Raw data: Begin
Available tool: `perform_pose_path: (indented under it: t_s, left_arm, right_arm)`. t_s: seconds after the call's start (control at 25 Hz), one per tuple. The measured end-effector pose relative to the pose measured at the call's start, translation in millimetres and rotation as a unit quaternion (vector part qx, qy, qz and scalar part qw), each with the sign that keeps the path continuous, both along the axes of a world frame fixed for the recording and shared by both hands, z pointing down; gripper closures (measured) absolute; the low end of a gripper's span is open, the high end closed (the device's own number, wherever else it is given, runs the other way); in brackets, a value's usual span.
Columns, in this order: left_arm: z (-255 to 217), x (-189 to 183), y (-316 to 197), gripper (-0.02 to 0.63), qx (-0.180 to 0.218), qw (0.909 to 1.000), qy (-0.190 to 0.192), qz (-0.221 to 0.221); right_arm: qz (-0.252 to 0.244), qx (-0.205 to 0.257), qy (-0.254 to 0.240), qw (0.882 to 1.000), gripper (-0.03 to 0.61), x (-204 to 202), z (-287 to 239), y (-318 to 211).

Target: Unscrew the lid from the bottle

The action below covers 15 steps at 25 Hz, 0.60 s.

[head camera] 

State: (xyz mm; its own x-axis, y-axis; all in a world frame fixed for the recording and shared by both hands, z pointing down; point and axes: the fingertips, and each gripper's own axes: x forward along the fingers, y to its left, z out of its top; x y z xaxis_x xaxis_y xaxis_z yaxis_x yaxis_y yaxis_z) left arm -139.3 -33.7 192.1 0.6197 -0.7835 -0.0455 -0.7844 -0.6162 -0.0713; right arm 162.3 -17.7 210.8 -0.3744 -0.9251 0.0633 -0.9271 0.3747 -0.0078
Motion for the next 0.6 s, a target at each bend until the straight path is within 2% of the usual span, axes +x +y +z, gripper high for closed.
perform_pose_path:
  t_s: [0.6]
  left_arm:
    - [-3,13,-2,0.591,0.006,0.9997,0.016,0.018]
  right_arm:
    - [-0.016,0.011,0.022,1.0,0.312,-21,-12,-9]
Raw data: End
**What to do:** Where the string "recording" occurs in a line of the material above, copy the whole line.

**Task solution:**
Available tool: `perform_pose_path: (indented under it: t_s, left_arm, right_arm)`. t_s: seconds after the call's start (control at 25 Hz), one per tuple. The measured end-effector pose relative to the pose measured at the call's start, translation in millimetres and rotation as a unit quaternion (vector part qx, qy, qz and scalar part qw), each with the sign that keeps the path continuous, both along the axes of a world frame fixed for the recording and shared by both hands, z pointing down; gripper closures (measured) absolute; the low end of a gripper's span is open, the high end closed (the device's own number, wherever else it is given, runs the other way); in brackets, a value's usual span.
State: (xyz mm; its own x-axis, y-axis; all in a world frame fixed for the recording and shared by both hands, z pointing down; point and axes: the fingertips, and each gripper's own axes: x forward along the fingers, y to its left, z out of its top; x y z xaxis_x xaxis_y xaxis_z yaxis_x yaxis_y yaxis_z) left arm -139.3 -33.7 192.1 0.6197 -0.7835 -0.0455 -0.7844 -0.6162 -0.0713; right arm 162.3 -17.7 210.8 -0.3744 -0.9251 0.0633 -0.9271 0.3747 -0.0078

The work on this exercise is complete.